The settings all have evocative details of Salonika, Budapest, Berlin, and Paris. Furst is also effective at getting across the mundane details of ordinary people doing their best in trying circumstances - such as the fine scene of his family packing to flee and the reaction of their worried sheepdog Melissa. The irrepressible S. Kolb, British agent, shows up in this one playing the ghost in the machine that he did so well in Dark Voyage and The Foreign Correspondent.

I recommend Furst’s novels highly but don’t read them too close together, otherwise the formula is a little too obvious.



Saturday, February 25, 2017

Mount TBR #7

I read this book for the Mount TBR Reading Challenge hosted over at My Reader’s Block from January 1 – December 31, 2017. The challenge is to read books that you already own.

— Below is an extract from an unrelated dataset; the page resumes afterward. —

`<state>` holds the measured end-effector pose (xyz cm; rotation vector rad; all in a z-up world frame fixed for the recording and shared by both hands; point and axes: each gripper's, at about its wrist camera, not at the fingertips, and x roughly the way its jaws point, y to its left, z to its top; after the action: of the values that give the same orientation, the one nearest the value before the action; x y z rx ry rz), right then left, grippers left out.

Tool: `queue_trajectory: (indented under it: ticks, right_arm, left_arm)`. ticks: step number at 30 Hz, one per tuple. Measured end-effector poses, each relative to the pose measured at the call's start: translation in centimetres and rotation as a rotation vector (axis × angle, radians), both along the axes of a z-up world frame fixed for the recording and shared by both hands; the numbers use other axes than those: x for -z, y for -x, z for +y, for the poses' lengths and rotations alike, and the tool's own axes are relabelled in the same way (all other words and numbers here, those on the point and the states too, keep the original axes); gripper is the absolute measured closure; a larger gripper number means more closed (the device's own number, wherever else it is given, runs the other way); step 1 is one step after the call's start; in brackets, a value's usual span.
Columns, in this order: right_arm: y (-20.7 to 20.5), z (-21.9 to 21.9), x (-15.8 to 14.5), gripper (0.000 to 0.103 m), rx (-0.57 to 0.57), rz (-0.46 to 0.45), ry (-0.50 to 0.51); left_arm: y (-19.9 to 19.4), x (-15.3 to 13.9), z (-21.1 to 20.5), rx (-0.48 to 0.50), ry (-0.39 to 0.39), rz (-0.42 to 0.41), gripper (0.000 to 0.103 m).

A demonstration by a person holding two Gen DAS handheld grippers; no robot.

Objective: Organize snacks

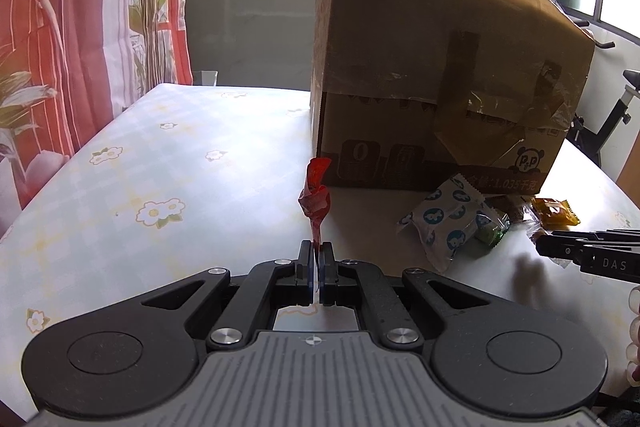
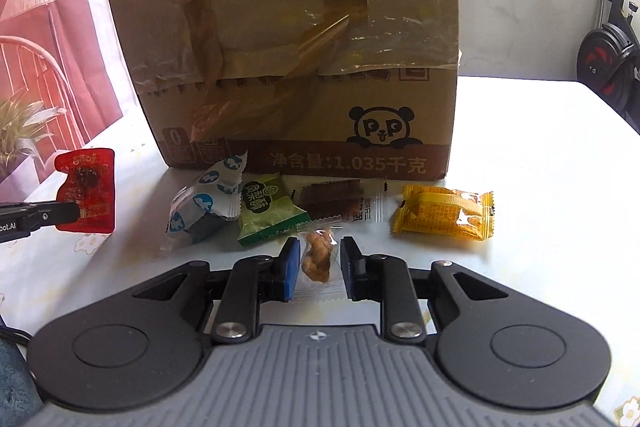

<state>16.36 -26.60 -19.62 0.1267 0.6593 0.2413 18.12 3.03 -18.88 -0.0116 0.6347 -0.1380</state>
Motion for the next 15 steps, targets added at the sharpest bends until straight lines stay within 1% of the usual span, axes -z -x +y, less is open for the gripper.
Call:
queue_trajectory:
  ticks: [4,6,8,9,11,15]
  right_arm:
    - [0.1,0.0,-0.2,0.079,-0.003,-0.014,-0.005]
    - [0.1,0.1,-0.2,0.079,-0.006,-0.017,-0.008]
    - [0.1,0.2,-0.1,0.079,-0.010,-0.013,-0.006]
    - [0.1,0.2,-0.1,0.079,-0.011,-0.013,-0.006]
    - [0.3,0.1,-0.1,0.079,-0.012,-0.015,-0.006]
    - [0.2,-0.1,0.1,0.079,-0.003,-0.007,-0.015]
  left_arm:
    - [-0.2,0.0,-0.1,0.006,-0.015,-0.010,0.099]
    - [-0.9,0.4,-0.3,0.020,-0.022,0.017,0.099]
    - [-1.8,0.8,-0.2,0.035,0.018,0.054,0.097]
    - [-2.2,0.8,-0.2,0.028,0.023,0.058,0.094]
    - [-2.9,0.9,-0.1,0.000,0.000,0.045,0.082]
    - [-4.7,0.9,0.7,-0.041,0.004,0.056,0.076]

The Natural History of Nonsense - Bergen Evans

Like Martin Gardner’s classic Fads and Fallacies in the Name of Science, this 1946 book debunks a range of folk beliefs, old wives’ tales, revolting prejudices, and cockamamie ideas held by both the expert and lay members of modern society on topics concerning flora, fauna, race, physiology and a host of other subjects. The organization and content are lucidly written; the tone smart, urbane, witty. Many of these pieces in fact were written for the literate readers of The Atlantic Monthly and The New Yorker and the sophisticated readers of Vogue and Town and Country. Evans was an English professor at Northwestern and clearly committed to plain writing and logical thinking. “[D]emocracy is essentially anti-authoritarian,” he says, “it not only demands the right but imposes the responsibility of thinking for ourselves.”

Wednesday, February 22, 2017

Mount TBR #6

I read this book for the Mount TBR Reading Challenge hosted over at My Reader’s Block from January 1 – December 31, 2017. The challenge is to read books that you already own.

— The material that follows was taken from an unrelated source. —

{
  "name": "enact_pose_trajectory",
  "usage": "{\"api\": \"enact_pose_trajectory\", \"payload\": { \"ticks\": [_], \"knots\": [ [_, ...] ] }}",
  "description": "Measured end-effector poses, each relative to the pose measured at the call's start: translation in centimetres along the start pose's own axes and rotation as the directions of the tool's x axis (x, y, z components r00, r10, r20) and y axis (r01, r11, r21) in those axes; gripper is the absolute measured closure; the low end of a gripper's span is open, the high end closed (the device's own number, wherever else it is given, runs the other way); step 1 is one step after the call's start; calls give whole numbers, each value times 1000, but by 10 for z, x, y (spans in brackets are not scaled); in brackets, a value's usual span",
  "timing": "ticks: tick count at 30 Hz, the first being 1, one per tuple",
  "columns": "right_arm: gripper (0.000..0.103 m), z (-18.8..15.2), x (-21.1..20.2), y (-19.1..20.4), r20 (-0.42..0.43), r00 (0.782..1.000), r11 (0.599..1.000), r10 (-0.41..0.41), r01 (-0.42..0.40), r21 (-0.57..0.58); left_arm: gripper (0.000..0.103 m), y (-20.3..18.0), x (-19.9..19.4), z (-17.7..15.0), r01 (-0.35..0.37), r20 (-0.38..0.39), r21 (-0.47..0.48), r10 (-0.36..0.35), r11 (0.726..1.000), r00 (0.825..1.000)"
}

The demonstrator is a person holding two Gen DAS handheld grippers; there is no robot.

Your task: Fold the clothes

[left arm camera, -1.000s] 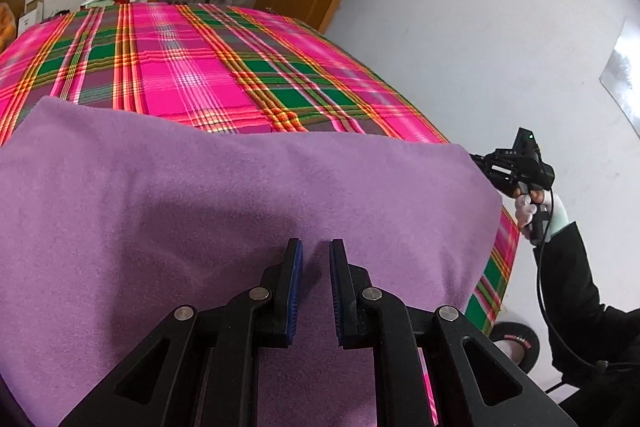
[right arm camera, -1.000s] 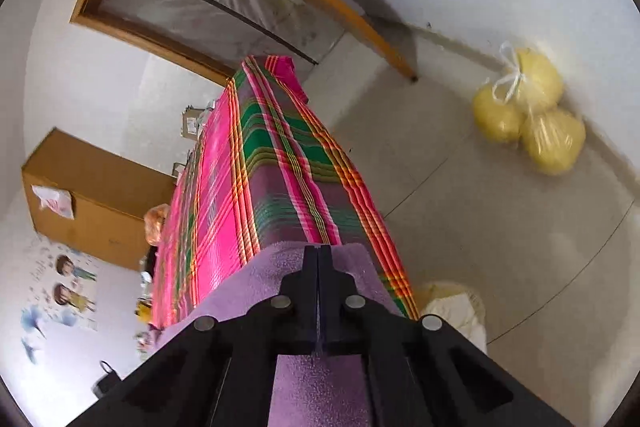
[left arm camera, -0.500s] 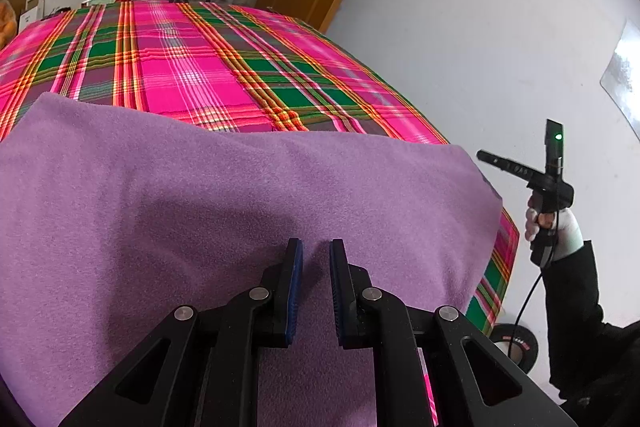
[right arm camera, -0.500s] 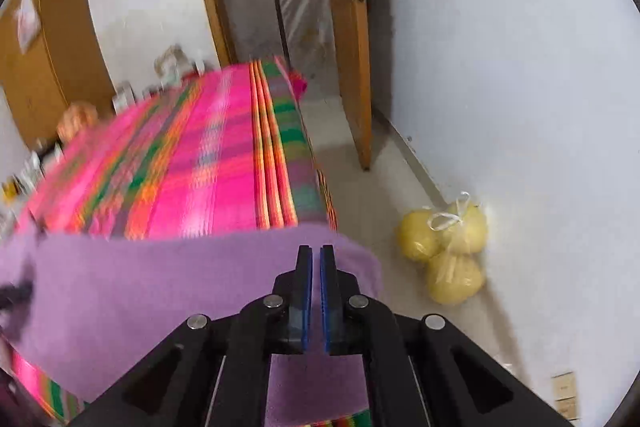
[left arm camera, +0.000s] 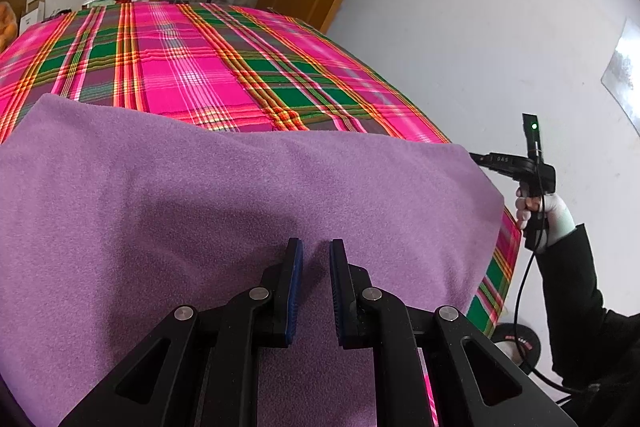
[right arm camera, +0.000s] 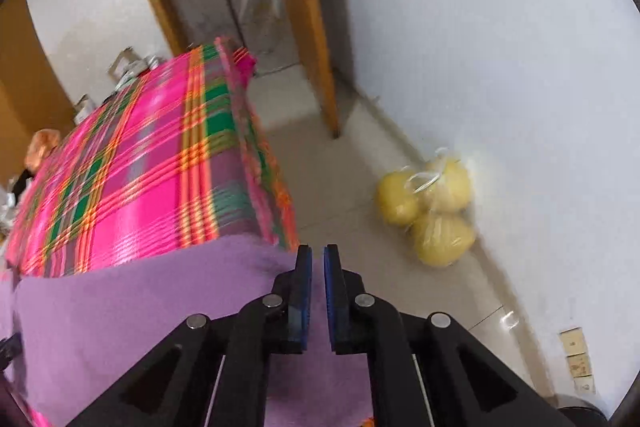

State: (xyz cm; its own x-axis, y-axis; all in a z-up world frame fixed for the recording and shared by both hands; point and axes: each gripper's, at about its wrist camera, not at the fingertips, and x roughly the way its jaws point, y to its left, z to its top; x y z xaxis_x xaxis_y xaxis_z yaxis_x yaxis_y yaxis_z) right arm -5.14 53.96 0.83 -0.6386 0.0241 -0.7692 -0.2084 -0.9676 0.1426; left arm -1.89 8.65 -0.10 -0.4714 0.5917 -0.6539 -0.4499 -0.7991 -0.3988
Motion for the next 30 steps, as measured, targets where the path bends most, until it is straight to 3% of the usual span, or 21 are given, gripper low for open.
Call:
{"api": "enact_pose_trajectory", "payload": {
  "ticks": [5, 11, 14, 17, 21, 24, 28, 30],
  "knots": [
    [96, -13, -40, 18, 73, 990, 993, 117, -115, -38, 89, -8, -5, 0, -22, 3, 24, 22, 999, 1000],
    [96, -37, -55, 84, 11, 967, 949, 255, -248, -194, 89, 5, -30, 11, -117, 92, 5, 116, 993, 989],
    [96, -47, -54, 133, -50, 934, 895, 355, -354, -271, 89, 23, -35, 13, -180, 96, -46, 183, 983, 978],
    [95, -59, -50, 190, -134, 886, 823, 444, -463, -328, 89, 37, -35, 14, -223, 93, -85, 231, 971, 969],
    [90, -75, -46, 253, -214, 833, 749, 510, -552, -367, 89, 53, -27, 9, -263, 52, -114, 270, 958, 961],
    [89, -83, -39, 287, -239, 843, 727, 482, -537, -428, 89, 53, -28, 6, -262, 65, -103, 270, 960, 961],
    [89, -68, -30, 288, -162, 921, 827, 355, -390, -404, 89, 58, -30, 4, -236, 72, -124, 246, 964, 967],
    [86, -64, -39, 297, -136, 917, 820, 376, -397, -412, 89, 61, -32, 3, -217, 77, -141, 229, 966, 970]
  ]
}}
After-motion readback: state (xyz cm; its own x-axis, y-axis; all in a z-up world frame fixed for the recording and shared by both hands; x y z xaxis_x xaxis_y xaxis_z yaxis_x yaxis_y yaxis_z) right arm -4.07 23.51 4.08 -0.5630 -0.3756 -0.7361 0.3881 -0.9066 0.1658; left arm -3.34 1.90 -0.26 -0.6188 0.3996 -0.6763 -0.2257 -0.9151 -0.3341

Flavor of the Month: Why Smart People Fall for Fads - Joel Best

The author defines “fads” as institutional vogues, not crazes such as pokemon go or juju on the beat. So readers that work in schools at all levels may be interested in his observation that administrators in education don’t feel like “real managers” so they are susceptible to fads from the private sector. 

The search for the one true panacea for deep-seated educational problems leads to a dissipation of energy and effort in the schools, not to mention a significant waste of time and money. Such waste and resulting demoralization and apathy due to management fads often occur in the private sector, but “failure has no father” so we don’t hear obituaries about Six Sigma, business process reengineering, matrix management, management by consensus, total quality management, core competency, management by objectives, and searching for excellence. 

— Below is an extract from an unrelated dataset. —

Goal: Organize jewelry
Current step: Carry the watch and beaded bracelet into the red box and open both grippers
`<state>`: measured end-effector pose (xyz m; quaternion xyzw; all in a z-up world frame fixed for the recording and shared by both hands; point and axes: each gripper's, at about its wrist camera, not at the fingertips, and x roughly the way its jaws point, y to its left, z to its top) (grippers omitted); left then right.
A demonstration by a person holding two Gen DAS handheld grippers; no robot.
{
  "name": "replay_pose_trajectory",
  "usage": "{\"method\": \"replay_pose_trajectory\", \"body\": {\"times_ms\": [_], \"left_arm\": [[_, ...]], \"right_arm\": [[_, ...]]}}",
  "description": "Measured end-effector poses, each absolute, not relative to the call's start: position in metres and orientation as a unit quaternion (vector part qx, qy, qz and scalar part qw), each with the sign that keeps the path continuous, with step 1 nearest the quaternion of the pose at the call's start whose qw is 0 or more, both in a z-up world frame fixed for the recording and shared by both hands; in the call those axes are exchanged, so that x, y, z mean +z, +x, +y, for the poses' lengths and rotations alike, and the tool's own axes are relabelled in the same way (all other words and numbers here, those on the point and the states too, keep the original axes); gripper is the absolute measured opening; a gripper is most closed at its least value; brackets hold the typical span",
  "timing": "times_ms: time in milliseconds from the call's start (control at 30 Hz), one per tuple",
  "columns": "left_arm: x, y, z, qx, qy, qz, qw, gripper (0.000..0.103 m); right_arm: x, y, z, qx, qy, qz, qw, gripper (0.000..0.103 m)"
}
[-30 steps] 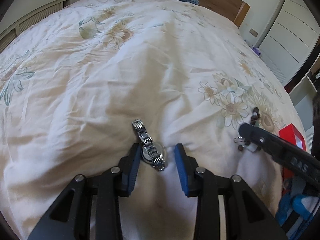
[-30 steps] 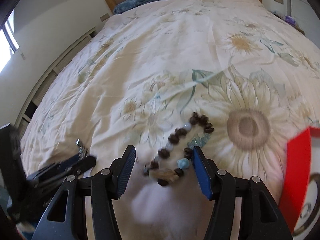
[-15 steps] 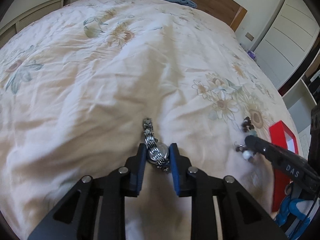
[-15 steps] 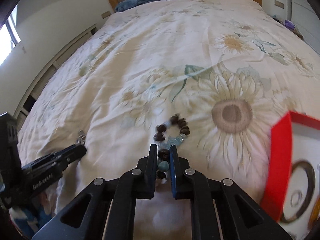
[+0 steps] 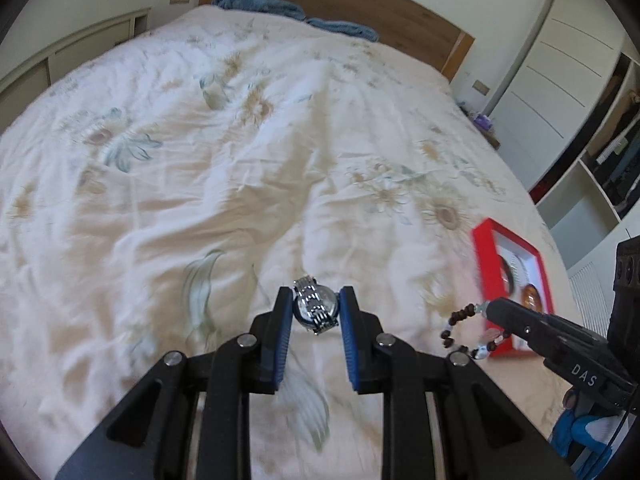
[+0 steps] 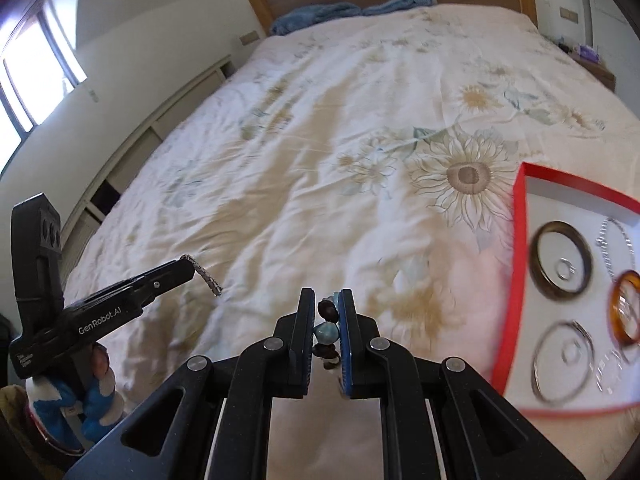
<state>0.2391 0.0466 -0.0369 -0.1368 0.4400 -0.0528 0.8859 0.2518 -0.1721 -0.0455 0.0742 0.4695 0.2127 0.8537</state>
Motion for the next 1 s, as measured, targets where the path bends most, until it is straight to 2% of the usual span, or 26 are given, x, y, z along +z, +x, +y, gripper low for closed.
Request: {"method": "replay_pose_trajectory", "body": {"times_ms": [533,767,1000], "left_arm": [[0.054,0.098,0.015,-0.078,-0.111,0.37,0.919,0.022],[0.06,0.075,-0.021,-0.102,-0.103,0.373,0.917,0.022],[0.048,0.087,-0.076,-0.136,-0.064,0.395,0.906,0.022]], "right_arm": [[0.042,0.103,-0.199,0.221,0.057,0.401,0.887,0.011],[0.056,0.06,-0.227,0.215,0.058,0.382,0.897,0.011],[0.039,0.06,-0.275,0.183,0.084,0.391,0.898,0.011]]}}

It is because educators don’t know about the skeletons in the management fad closets that they feel like amateurs compared to the steely-eyed captains of the private sector. Anybody with any sense stops listening when they hear some rich man who wants to be king is going to “run government like a business.”

Best argues from examples that there are three stages to institutional fads. First, a problem is identified and a new solution devised, both forming a TED Talk-type narrative  story to be sold by slick promoters to sell books and extrovert careerists within the organization looking to get ahead. After all, there are livings to be made in the advancement of fads. Second, momentum builds as the narrative spreads, because of endless American-style optimism and fear of the career-sinking reputation as a stick in the mud and not a team-player. Third, after countless hours and dollars, the narrative is let go because of disappointing results, staleness, or the next big thing comes along.

Best provides the basic advice that we Doubting Thomases already know, either by temperament or bitter experience. Don’t forget what happened last time and remind other people – tactfully – of lessons learned. Demand astonishing evidence for astonishing claims. Always insist on persuasive evidence. Don’t fear being left behind. Be alert, especially to signs that people are jumping off the bandwagon.

Readers who will like this book include teachers and staff in education and students in fields like communication, sociology, anthropology, history, and, of course, English, because English majors should know a little about everything and cultivate a skeptical frame of mind.

Sunday, February 19, 2017

European RC #4

I read this book for the European Reading Challenge

German title: Der Richter und sein Henker
Year published: 1950
Year Englished: 1954, by Cyrus Brooks

The Judge and His Hangman - Friedrich Dürrenmatt

It all starts with the discovery by a constable of a police detective’s corpse, in a car parked near a Swiss village. Commissioner Bärlach, an old, experienced detective takes the case despite ill health - he has been plagued with stomach pain that requires a surgery he’s been procrastinating. When Bärlach discovers that the murdered man had assumed an alias and attended parties at the house of a certain Herr Gastmann in the village, Bärlach’s investigation is suddenly sabotaged by his superior Dr. Lucius Lutz. Lutz was put off by Gastmann's lawyer who implied that Gastmann was getting protection from the highest levels of the Swiss government, which in turn was being pressured by politicians and arms manufacturers who do not want their lucrative business disturbed.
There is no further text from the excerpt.